Page 15 of Space Pioneers


  "No, sir. It only just came out of radar shadow. We're being properly leery of it, but it seems content to . . . excuse me, sir." His thin voice dimmed to inaudibility and then came back, excited and loud.

  "Sir, it's signaling to us—in Anglic!"

  "Hold everything," said Chang. "I'm coming up to the bridge." He glanced at Adhem. "It seems Phillips wasn't dreaming," he commented, and departed at a run.

  When he re-entered the bridge, he leaned over Keston's shoulder and said, "Where's the signal?"

  Without taking his eyes off the stereoscreen in front of him, Keston passed up a sheet of plastic torn from a waterproof memo block. Chang took it and read, "Note that you are in difficulties. Can I be of assistance?"

  He passed it back, said, "They seem to take us for morons. Expect us to fall for that? What are you looking at?"

  Keston didn't reply for a moment. Then his screen suddenly lit with a severely black and gold picture of a small rocket, obviously the inquisitive alien. At this magnification it was quite easily seen that the locks were open and a robot was "standing" on the hull looking towards them.

  His speaker crackled again. A pleasant but characterless voice said, "Calling the human ship. You didn't acknowledge my last message, so 111 repeat my offer. If you're in difficulties, can I help?"

  Chang said in a low voice, "Is your mike on that circuit?" "No. We haven't anything going outship on his wavelength." "Then make it so."

  Keston glanced up in surprise, but shrugged and made a couple of adjustments on his control desk. "You're on," he said. "He can hear us now."

  "Hello, robot!" said Chang harshly. "We're in no need of assistance."

  "Glad to hear it," said the robot with complete equanimity. "I thought something might have given way during your rather scared-looking lift just now. However, as your friend Phillips has doubtless told you, there wasn't anything to be afraid of.

  "I suppose you're Captain Chang ... is that right? Phillips gave us your name. I want to talk to you."

  "You're talking to me right now and I am not much interested."

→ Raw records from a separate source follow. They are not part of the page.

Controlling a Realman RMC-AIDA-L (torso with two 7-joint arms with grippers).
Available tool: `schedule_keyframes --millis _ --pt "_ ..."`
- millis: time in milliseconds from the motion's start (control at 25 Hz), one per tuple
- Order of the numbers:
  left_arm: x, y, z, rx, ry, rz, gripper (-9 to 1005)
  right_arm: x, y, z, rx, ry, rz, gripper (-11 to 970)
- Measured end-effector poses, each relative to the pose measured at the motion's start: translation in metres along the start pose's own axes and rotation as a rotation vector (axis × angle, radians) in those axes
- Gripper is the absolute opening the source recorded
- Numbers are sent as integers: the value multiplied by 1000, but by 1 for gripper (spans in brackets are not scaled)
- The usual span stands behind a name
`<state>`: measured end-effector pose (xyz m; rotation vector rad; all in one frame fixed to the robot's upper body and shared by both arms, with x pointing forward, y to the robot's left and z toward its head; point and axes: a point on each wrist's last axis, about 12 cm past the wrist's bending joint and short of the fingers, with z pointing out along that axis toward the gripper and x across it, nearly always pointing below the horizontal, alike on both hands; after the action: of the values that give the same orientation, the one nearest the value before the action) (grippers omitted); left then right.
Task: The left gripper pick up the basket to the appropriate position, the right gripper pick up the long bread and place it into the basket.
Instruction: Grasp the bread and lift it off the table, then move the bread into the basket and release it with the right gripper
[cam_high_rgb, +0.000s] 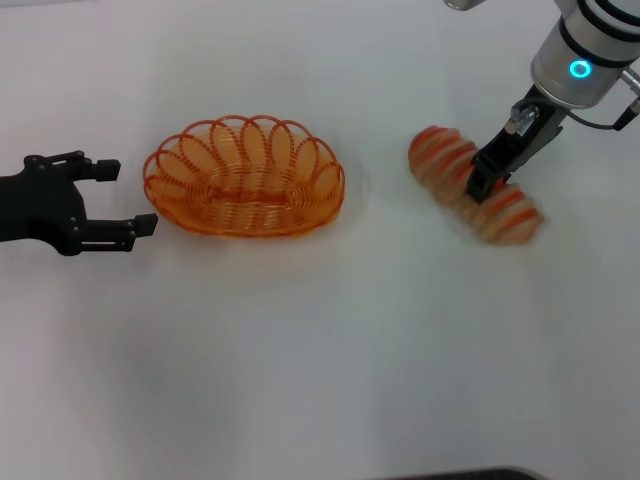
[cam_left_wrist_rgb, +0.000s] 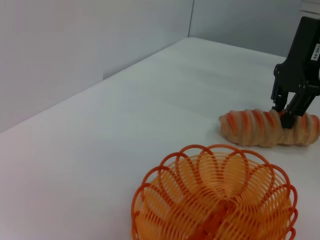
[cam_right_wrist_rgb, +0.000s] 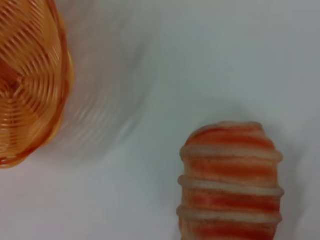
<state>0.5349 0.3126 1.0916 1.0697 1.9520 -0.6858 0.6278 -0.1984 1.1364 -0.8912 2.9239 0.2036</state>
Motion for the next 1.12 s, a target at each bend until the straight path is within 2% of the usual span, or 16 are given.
schedule_keyframes --millis 280,600,1120 --pt "0 0 0 1 0 -1 888 0 0 0 -2 -2 -7 304" --pt "1 0 0 -3 1 -3 887 0 -2 -1 0 -7 -14 216" --pt "0 1 -4 -4 3 0 886 0 -11 -16 34 -62 -36 186"
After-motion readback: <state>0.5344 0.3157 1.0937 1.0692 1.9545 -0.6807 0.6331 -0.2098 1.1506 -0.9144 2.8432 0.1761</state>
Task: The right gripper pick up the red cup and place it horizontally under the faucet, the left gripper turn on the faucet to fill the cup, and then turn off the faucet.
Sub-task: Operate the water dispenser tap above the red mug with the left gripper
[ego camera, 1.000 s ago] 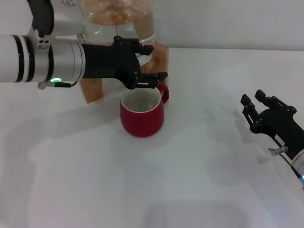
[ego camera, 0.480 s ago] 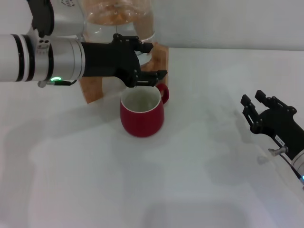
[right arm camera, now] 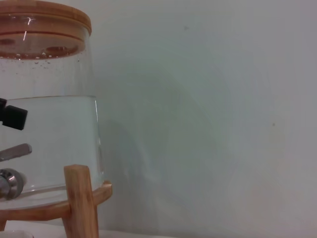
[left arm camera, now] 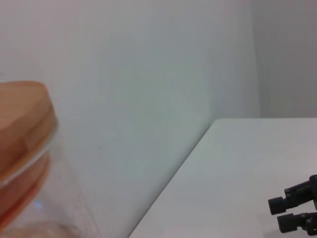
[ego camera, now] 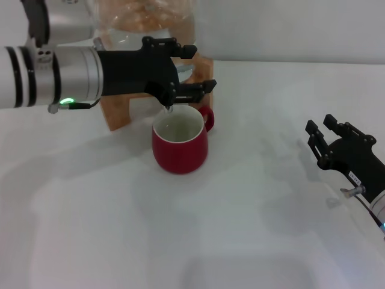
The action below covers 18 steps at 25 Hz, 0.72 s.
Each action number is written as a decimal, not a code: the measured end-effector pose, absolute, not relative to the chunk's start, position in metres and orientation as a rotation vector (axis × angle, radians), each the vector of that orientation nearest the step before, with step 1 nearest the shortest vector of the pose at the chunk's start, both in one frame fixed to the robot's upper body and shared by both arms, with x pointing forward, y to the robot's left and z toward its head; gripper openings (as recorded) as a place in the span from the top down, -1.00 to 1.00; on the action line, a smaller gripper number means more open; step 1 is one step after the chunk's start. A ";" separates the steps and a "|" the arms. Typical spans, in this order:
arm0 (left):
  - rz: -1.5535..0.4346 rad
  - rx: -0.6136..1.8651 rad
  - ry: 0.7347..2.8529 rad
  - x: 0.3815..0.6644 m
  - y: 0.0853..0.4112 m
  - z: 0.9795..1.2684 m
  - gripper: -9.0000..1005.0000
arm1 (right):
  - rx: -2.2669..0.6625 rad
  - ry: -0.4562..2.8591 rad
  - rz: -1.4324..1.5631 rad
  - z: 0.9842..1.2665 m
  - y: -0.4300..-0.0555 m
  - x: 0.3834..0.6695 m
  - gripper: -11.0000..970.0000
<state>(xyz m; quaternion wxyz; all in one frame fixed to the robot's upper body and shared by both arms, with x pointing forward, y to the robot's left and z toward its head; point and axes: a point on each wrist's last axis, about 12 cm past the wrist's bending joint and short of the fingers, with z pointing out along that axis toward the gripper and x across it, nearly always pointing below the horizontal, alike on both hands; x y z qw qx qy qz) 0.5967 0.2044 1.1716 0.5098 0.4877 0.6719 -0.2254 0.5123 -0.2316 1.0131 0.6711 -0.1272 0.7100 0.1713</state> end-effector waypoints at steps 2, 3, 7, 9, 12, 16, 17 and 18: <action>-0.554 1.153 1.614 0.594 0.208 1.170 -0.51 | -0.287 1.600 0.384 1.013 -0.232 0.512 0.21; -0.561 1.138 1.615 0.592 0.210 1.169 -0.51 | -0.287 1.601 0.384 1.013 -0.232 0.512 0.21; -0.587 1.083 1.609 0.583 0.220 1.163 -0.51 | -0.286 1.601 0.382 1.013 -0.233 0.512 0.21; -0.599 1.051 1.603 0.577 0.226 1.159 -0.51 | -0.286 1.601 0.382 1.013 -0.233 0.512 0.21; -0.627 1.004 1.596 0.567 0.233 1.153 -0.51 | -0.287 1.600 0.382 1.013 -0.232 0.513 0.21; -0.642 0.959 1.581 0.551 0.243 1.143 -0.51 | -0.286 1.598 0.383 1.014 -0.232 0.514 0.21; -0.646 0.945 1.575 0.546 0.245 1.139 -0.51 | -0.287 1.598 0.383 1.014 -0.232 0.514 0.21; -0.647 0.932 1.569 0.541 0.247 1.136 -0.51 | -0.287 1.598 0.383 1.014 -0.232 0.514 0.21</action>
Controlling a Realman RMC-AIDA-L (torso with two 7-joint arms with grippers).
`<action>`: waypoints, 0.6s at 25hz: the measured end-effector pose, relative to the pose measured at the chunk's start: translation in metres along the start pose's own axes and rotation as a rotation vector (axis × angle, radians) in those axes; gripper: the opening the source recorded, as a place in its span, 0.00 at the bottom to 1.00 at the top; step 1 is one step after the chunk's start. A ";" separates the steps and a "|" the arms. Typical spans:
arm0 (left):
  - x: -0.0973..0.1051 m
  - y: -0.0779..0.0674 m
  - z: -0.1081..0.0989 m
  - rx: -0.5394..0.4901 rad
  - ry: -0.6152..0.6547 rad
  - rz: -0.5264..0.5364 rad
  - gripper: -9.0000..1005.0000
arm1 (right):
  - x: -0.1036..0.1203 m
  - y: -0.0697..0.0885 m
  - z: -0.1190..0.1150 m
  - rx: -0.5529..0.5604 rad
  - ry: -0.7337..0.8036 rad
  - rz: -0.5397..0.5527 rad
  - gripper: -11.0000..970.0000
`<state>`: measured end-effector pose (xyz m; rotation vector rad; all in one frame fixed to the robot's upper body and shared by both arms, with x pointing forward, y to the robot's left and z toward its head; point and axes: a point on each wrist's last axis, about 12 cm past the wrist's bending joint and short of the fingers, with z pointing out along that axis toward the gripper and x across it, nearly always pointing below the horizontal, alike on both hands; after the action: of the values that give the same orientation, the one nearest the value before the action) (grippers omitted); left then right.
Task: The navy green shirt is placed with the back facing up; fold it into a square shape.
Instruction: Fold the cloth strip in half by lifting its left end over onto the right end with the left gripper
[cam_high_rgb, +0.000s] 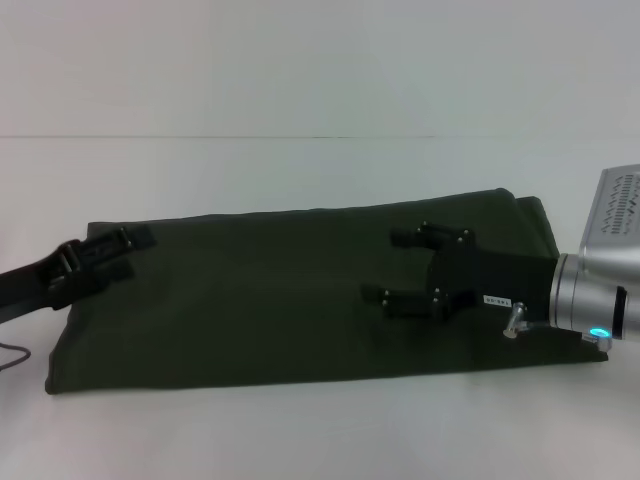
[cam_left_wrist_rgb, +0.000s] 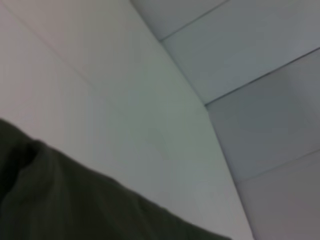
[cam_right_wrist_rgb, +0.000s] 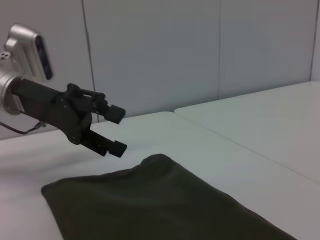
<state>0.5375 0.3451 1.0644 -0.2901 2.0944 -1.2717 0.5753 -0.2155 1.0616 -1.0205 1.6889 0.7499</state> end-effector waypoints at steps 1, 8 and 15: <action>0.000 0.000 0.000 -0.005 0.008 -0.001 0.86 | 0.001 0.001 0.000 -0.002 0.001 -0.012 0.94; -0.004 0.004 -0.003 -0.075 0.065 -0.025 0.86 | 0.005 0.005 0.002 -0.028 0.027 -0.053 0.94; -0.009 0.019 0.000 -0.229 0.048 0.004 0.86 | 0.005 0.005 0.005 -0.029 0.042 -0.064 0.94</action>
<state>0.5473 0.3589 1.0516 -0.3585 2.2836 -1.0453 0.5719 -0.2103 1.0555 -1.1122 1.6776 0.7177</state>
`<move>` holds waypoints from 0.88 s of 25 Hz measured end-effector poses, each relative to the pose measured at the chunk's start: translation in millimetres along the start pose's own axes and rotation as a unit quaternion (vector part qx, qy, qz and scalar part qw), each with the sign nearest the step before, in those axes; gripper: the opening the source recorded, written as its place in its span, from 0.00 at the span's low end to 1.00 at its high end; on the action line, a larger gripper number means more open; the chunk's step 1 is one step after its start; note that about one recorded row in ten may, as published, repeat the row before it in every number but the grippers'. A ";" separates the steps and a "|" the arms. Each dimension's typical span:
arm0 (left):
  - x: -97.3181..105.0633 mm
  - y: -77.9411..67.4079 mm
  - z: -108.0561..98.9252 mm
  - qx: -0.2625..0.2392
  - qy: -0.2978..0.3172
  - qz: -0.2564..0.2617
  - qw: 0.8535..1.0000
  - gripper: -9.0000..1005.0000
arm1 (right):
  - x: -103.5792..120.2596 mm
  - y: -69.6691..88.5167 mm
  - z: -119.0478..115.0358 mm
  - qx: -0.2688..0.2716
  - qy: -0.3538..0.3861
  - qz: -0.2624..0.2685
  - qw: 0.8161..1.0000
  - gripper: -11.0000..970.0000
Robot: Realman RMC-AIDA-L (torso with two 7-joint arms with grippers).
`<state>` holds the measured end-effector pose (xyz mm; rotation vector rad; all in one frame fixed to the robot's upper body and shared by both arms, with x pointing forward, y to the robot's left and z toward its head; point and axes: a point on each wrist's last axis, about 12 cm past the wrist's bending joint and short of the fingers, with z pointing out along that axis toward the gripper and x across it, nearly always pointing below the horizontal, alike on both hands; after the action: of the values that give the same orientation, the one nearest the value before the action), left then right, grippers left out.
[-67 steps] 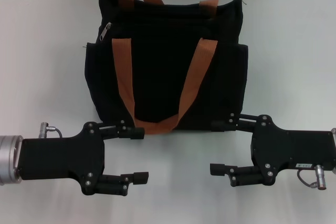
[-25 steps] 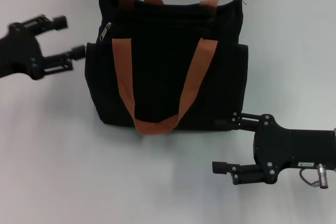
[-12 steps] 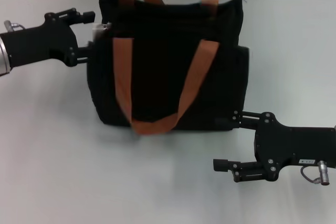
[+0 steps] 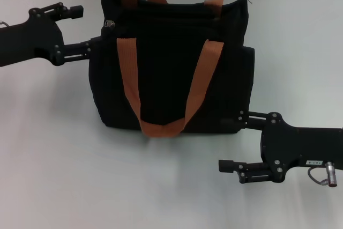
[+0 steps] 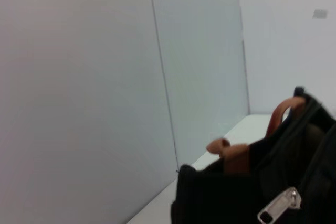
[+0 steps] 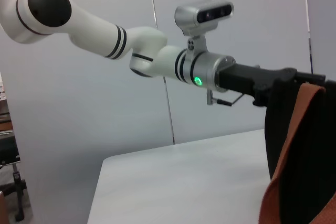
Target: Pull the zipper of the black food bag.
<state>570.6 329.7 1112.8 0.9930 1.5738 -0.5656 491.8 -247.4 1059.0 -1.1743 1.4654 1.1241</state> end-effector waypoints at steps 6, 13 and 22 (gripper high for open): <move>3.8 -10.6 29.1 0.010 0.018 0.023 1.000 0.72 | -0.1 -2.8 1.4 0.006 0.004 -0.002 1.000 0.80; 1.2 -4.8 30.7 -0.024 0.006 0.032 0.999 0.71 | -2.3 -5.8 3.2 0.007 0.005 -0.006 1.000 0.79; 9.9 -23.6 19.6 -0.046 -0.048 0.074 0.995 0.60 | -6.7 -9.5 5.5 0.007 0.001 -0.013 1.000 0.79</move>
<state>561.6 304.5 1094.7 0.9884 1.4168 -0.4278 502.6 -242.3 1063.7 -1.1819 1.4529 1.0946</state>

  There was a subtle change in the robot's unremarkable voice when he next spoke. He said, "You had better be. I have an idea you are considering exterminating us and selling this planet to colonists of your race. It's the sort of thing I'd expect from you." There was a hint of contempt in the last sentence.

  Chang said angrily, "You haven't much right to talk that wayl Suppose it is what we are intending, what then?" He covered the mike, whispered, "Spinelli, is that generator finished yet?"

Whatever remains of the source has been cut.